The full listing should be transcribed verbatim.

═════ Raw data ═════

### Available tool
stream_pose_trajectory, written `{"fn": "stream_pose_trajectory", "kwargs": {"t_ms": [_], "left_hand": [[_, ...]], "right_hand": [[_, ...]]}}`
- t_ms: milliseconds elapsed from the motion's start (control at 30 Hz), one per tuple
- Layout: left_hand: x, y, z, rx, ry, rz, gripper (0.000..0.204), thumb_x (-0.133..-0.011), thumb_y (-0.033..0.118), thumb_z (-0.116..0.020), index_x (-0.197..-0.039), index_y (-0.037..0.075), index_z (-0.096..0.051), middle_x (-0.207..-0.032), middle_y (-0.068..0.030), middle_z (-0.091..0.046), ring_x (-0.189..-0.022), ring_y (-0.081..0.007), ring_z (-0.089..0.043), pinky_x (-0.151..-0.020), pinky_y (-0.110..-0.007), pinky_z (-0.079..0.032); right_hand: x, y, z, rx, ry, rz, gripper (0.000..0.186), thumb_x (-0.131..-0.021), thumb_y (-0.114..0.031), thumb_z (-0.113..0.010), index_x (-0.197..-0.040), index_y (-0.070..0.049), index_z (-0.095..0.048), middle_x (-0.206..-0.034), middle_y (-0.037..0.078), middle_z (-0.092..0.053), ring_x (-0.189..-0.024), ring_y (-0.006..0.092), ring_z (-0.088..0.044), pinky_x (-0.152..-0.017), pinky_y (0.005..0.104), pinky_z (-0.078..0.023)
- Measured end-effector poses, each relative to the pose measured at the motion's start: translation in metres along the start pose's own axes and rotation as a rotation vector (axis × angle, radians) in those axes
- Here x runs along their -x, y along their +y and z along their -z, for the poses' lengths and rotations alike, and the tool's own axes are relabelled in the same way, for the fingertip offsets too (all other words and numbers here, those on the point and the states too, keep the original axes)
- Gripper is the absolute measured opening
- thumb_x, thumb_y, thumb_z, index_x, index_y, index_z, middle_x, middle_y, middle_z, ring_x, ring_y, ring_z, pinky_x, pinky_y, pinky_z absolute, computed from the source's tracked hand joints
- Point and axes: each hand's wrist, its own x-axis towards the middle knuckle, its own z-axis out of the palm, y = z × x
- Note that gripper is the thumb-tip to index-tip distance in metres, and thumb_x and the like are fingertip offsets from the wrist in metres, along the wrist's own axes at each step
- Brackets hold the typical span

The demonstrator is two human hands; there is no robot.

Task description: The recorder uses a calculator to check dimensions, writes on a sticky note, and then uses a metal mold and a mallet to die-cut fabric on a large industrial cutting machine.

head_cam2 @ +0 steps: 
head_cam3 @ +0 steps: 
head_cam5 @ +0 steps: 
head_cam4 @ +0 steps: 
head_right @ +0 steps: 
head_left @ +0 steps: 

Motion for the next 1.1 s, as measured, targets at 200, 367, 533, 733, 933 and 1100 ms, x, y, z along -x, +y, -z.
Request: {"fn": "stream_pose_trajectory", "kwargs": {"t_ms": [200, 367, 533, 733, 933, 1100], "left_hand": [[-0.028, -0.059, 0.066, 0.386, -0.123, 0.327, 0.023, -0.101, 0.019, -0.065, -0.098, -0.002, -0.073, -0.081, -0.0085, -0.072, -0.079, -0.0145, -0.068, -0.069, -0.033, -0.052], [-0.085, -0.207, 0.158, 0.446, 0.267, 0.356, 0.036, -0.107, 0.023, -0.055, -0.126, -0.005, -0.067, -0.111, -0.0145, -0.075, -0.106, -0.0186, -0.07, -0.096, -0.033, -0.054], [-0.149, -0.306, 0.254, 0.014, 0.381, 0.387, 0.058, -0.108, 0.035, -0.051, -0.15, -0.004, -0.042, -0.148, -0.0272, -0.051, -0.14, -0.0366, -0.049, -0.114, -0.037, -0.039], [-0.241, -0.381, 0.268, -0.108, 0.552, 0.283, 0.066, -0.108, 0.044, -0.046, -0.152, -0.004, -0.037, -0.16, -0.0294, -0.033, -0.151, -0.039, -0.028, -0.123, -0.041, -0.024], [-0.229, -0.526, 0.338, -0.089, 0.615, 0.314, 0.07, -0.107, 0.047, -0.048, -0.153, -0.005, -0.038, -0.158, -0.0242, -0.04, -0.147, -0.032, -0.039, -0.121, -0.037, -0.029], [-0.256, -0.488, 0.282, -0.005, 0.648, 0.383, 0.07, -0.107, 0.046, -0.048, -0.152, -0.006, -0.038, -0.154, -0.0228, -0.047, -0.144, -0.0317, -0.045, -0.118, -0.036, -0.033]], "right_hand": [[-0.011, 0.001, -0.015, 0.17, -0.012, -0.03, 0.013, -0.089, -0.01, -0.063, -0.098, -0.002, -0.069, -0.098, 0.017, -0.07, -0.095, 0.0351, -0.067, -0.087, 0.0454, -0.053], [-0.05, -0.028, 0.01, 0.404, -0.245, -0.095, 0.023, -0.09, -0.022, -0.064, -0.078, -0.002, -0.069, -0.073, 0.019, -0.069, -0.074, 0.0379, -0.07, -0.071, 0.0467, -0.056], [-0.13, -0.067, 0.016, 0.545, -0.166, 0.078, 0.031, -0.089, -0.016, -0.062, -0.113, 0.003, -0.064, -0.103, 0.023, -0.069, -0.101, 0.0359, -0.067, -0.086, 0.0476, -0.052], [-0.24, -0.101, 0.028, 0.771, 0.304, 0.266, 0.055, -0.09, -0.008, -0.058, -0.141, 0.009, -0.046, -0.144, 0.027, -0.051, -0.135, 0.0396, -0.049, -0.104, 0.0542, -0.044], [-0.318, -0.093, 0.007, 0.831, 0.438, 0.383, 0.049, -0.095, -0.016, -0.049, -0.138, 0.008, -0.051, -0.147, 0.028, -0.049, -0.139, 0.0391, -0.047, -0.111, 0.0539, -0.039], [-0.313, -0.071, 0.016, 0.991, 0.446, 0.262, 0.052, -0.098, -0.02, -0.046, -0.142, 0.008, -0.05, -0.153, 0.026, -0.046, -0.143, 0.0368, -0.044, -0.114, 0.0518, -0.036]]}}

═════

* **Completed task**:
### Available tool
stream_pose_trajectory, written `{"fn": "stream_pose_trajectory", "kwargs": {"t_ms": [_], "left_hand": [[_, ...]], "right_hand": [[_, ...]]}}`
- t_ms: milliseconds elapsed from the motion's start (control at 30 Hz), one per tuple
- Layout: left_hand: x, y, z, rx, ry, rz, gripper (0.000..0.204), thumb_x (-0.133..-0.011), thumb_y (-0.033..0.118), thumb_z (-0.116..0.020), index_x (-0.197..-0.039), index_y (-0.037..0.075), index_z (-0.096..0.051), middle_x (-0.207..-0.032), middle_y (-0.068..0.030), middle_z (-0.091..0.046), ring_x (-0.189..-0.022), ring_y (-0.081..0.007), ring_z (-0.089..0.043), pinky_x (-0.151..-0.020), pinky_y (-0.110..-0.007), pinky_z (-0.079..0.032); right_hand: x, y, z, rx, ry, rz, gripper (0.000..0.186), thumb_x (-0.131..-0.021), thumb_y (-0.114..0.031), thumb_z (-0.113..0.010), index_x (-0.197..-0.040), index_y (-0.070..0.049), index_z (-0.095..0.048), middle_x (-0.206..-0.034), middle_y (-0.037..0.078), middle_z (-0.092..0.053), ring_x (-0.189..-0.024), ring_y (-0.006..0.092), ring_z (-0.088..0.044), pinky_x (-0.152..-0.017), pinky_y (0.005..0.104), pinky_z (-0.078..0.023)
- Measured end-effector poses, each relative to the pose measured at the motion's start: translation in metres along the start pose's own axes and rotation as a rotation vector (axis × angle, radians) in those axes
- Here x runs along their -x, y along their +y and z along their -z, for the poses' lengths and rotations alike, and the tool's own axes are relabelled in the same way, for the fingertip offsets too (all other words and numbers here, those on the point and the states too, keep the original axes)
- Gripper is the absolute measured opening
- thumb_x, thumb_y, thumb_z, index_x, index_y, index_z, middle_x, middle_y, middle_z, ring_x, ring_y, ring_z, pinky_x, pinky_y, pinky_z absolute, computed from the source's tracked hand joints
- Point and axes: each hand's wrist, its own x-axis towards the middle knuckle, its own z-axis out of the palm, y = z × x
- Note that gripper is the thumb-tip to index-tip distance in metres, and thumb_x and the like are fingertip offsets from the wrist in metres, along the wrist's own axes at each step
- Brackets hold the typical span

The demonstrator is two human hands; there is no robot.

Task description: The recorder uses a calculator to check dimensions, writes on a sticky note, and then uses a metal mold and a mallet to die-cut fabric on a large industrial cutting machine.

head_cam2 @ +0 steps: 
head_cam3 @ +0 steps: 
head_cam5 @ +0 steps: 
head_cam4 @ +0 steps: 
head_right @ +0 steps: 
head_left @ +0 steps: 

Motion for the next 1.1 s, as measured, targets at 200, 367, 533, 733, 933 and 1100 ms, x, y, z along -x, +y, -z.
Request: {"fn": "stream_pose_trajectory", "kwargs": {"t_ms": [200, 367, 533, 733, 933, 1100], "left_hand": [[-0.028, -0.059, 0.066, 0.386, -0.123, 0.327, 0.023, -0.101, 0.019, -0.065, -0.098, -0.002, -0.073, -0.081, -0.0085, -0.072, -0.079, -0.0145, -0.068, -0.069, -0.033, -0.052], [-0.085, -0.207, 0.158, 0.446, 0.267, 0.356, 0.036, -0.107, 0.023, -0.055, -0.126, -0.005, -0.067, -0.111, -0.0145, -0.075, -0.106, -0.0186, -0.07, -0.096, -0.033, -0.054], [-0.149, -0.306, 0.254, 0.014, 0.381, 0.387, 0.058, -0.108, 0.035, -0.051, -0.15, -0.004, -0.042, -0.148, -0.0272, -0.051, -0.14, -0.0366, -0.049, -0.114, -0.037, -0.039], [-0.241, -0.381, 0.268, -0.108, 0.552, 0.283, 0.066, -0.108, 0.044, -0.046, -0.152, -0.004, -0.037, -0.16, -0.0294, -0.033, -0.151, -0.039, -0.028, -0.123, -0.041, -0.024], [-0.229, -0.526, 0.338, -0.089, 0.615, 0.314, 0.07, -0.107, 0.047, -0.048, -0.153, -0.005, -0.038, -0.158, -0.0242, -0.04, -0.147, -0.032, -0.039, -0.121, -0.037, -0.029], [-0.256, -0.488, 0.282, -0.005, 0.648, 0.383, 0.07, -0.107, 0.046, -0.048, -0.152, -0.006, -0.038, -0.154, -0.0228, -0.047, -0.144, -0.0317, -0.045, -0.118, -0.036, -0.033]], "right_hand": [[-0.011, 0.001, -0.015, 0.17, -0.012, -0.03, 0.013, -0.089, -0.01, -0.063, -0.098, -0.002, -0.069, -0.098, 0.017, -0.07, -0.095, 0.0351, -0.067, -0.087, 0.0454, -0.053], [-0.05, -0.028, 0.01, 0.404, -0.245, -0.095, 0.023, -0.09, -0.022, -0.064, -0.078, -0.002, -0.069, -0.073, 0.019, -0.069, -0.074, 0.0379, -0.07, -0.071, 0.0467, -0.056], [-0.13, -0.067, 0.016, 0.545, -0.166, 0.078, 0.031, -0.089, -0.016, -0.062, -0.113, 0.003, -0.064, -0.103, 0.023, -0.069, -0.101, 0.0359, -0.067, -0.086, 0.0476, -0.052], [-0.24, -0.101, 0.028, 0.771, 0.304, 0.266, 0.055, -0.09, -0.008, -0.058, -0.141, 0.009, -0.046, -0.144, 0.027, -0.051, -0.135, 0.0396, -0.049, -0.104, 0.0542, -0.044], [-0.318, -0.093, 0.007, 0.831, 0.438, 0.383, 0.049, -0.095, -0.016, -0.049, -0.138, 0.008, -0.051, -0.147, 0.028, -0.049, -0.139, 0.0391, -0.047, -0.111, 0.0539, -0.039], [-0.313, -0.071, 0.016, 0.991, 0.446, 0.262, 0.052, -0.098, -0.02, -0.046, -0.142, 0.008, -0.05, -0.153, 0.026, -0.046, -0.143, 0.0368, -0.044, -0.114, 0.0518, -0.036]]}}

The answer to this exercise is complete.